Nihon Bunka Matsuri 2012 UNAS Siap Pecahkan Rekor Muri

Dalam hajatan besar sebagai puncak dari rangkaian kegiatan ulang tahun sastra Jepang ke – 30, ribuan peserta kegiatan ini akan memecahkan rekor muri pada kategori memakan takoyaki, yaitu makanan khas negeri Sakura.
 
Jakarta (UNAS) – Pagelaran kebudayaan Jepang yang rutin diselenggarakan oleh Himpunan Mahasiswa Bahasa dan Sastra Jepang (HIMBAJA) tahun ini diwarnai oleh hal yang berbeda. Pasalnya, dalam hajatan besar sebagai puncak dari rangkaian kegiatan ulang tahun sastra Jepang ke – 30, ribuan peserta kegiatan ini akan memecahkan rekor muri pada kategori memakan takoyaki, yaitu makanan khas negeri Sakura.

“Sebelumnya kita buka pendaftaran untuk mengumpulkan peserta yang akan ikut serta memecahkan rekor muri. Ternyata animo mereka sangat luar biasa hingga saat ini tercatat 1500 orang yang akan ikut pada puncak acara di hari minggu nanti,” papar Ketua Program Studi Bahasa dan Sastra Jepang Universitas Nasional, Dra. Fadhilah, M.Hum saat ditemui disela pembukaan acara Nihon Bunka Matsuri yang digelar di Aula Utama Unas, Blok I Lantai 4, Jum’at (14/12).

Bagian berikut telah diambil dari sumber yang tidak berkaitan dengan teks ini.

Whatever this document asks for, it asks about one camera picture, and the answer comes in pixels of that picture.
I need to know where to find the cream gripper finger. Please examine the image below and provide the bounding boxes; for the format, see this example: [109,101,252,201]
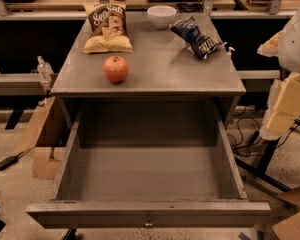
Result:
[257,32,281,57]
[260,73,300,140]

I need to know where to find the red apple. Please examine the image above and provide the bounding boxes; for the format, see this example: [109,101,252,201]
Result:
[103,56,129,83]

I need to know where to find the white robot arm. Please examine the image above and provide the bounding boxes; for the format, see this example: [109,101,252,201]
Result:
[257,9,300,140]

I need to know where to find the grey cabinet with top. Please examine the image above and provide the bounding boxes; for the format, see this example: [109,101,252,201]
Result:
[52,11,245,123]

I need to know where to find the open grey top drawer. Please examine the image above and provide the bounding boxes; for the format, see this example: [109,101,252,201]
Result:
[27,99,270,228]

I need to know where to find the blue chips bag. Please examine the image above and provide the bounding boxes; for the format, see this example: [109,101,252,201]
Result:
[170,16,221,60]

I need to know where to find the white bowl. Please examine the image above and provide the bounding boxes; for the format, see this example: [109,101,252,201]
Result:
[147,5,177,29]

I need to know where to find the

Lebih lanjut, pada pagelaran yang dibuka dengan menampilkan tarian tradisional khas betawi, yaitu tari nandak ganjen yang diteruskan dengan acara minum teh atau chanoyuu tersebut, Fadhilah menjelaskan bahwa seluruh rangkaian kegiatan pada acara ini sengaja disusun dengan konsep kolaborasi dua kebudayaan dari dua negara yang berbeda, yaitu Indonesia dan Jepang.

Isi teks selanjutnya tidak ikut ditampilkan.